Vladimir Egorov
CEO of Advanced Tactile Imaging, Trenton, United StatesTitle: Biomechanical Integrity of the Female Pelvic Floor
Abstract
Introduction: The true etiology of pelvic diseased conditions
such as organ prolapse, urinary incontinence, vaginal tissue atrophy and
variations observed among individuals are not entirely understood. These
disorders are thought to share common pathogeneses, tissue elasticity changes,
weakening of the connective support tissues, and pelvic muscle dysfunction. Logically,
proposing a biomechanical assessment and characterization of the female pelvic
floor could give rise to important information in clinical practice.
Objective: To
develop and validate
a new integral parameter – the Biomechanical Integrity score (BI-score) - for the characterization of the female pelvic floor.
Methods: A
total of 253 subjects with normal and pelvic organ prolapse (POP) conditions
were included in the data analysis from multi-site observational, case-controlled
studies; 125 subjects had normal pelvic floor conditions, and 128 subjects had
POP stage II+. A Vaginal Tactile Imager (VTI) was used to acquire and calculate
automatically 52 biomechanical parameters for eight VTI test procedures (probe
insertion, elevation, rotation, Valsalva maneuver, voluntary muscle
contractions in two planes, relaxation, and reflex contraction). Statistical
methods were applied (t-test, boxplot, and correlation) to identify the
VTI parameters sensitive to the pelvic conditions and to establish the BI-score
components.
Results: Out
of 52 parameters, 26 were identified as statistically sensitive to the POP
development. These 26 parameters were subdivided into five groups, each of them
characterizing (1) tissue elasticity, (2) pelvic support, (3) pelvic muscle
contraction, (4) involuntary muscle relaxation, and (5) pelvic muscle mobility,
respectively. Every parameter was transformed to its standard deviation units against
the patient age similar to T-score for bone density. Linear combinations with
specified weights led to the composition of five component parameters for
groups (1)-(5) and the BI-score in standard deviation units.

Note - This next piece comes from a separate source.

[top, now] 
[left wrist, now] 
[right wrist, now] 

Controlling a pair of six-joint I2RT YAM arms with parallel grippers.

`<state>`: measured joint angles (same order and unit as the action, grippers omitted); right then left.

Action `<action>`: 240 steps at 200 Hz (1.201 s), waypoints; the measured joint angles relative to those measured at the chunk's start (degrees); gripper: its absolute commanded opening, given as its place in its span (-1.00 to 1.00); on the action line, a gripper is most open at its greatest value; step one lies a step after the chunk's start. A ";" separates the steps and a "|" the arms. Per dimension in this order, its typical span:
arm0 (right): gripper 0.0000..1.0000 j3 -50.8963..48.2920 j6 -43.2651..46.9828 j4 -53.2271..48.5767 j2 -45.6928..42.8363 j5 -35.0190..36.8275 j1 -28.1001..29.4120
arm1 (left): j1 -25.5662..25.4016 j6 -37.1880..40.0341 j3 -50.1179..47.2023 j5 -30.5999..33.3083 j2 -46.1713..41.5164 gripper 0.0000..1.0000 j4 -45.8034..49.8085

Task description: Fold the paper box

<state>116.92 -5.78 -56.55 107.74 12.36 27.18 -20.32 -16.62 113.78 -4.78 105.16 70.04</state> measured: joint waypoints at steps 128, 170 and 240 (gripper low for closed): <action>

The p-value for the BI-score
has p = 4.3*10-31 for POP versus normal conditions. The POP diagnostic accuracy of the BI-score
was found as 89.7% versus POP-Q data. A reference
BI-score curve against age for normal pelvic floor conditions was defined (see
Figure 1).
Conclusions:
The proposed BI-score and its five components allow a comprehensive
biomechanical characterization of the female pelvic floor. Objectively
measurable transformations of the pelvic tissues, support structures, and
functions under different diseased conditions may be studied with the BI-score in
future research and practical applications.
Biography
Dr. Egorov is a scientist and entrepreneur
with primary area of focus in the women’s healthcare. He is a CEO of Advanced
Tactile Imaging, Inc. The company develops transvaginal biomechanical mapping
as an imaging and diagnostic tool to characterize the wide spectrum of pelvic
diseased conditions such as pelvic organ prolapse, incontinence, chronic pelvic
pain, pathologies which include endometriosis, adenomyosis and uterine
fibroids, cervical and ovarian cancer, and conditions leading to spontaneous
preterm delivery and predicting maternal birth trauma. He is a recipient of
multiple research grants from National Institutes of Health; conducted 13
clinical studies in the USA. He introduced a new integral parameter,
Biomechanical Integrity score (BI-score), for characterization of the female
pelvic floor. Objectively measurable transformations of pelvic tissues, support
structures, and functions under different diseased conditions may be quantified
with the BI-score relatively normal conditions. He has 82 research
publications, 29 patents and delivered numerous talks on national and
international scientific meetings. He received his Master of Science in
Biophysics at the Moscow Institute of Physics and Technology, and his PhD at
the Institute of Basic Biological Problems, Russia.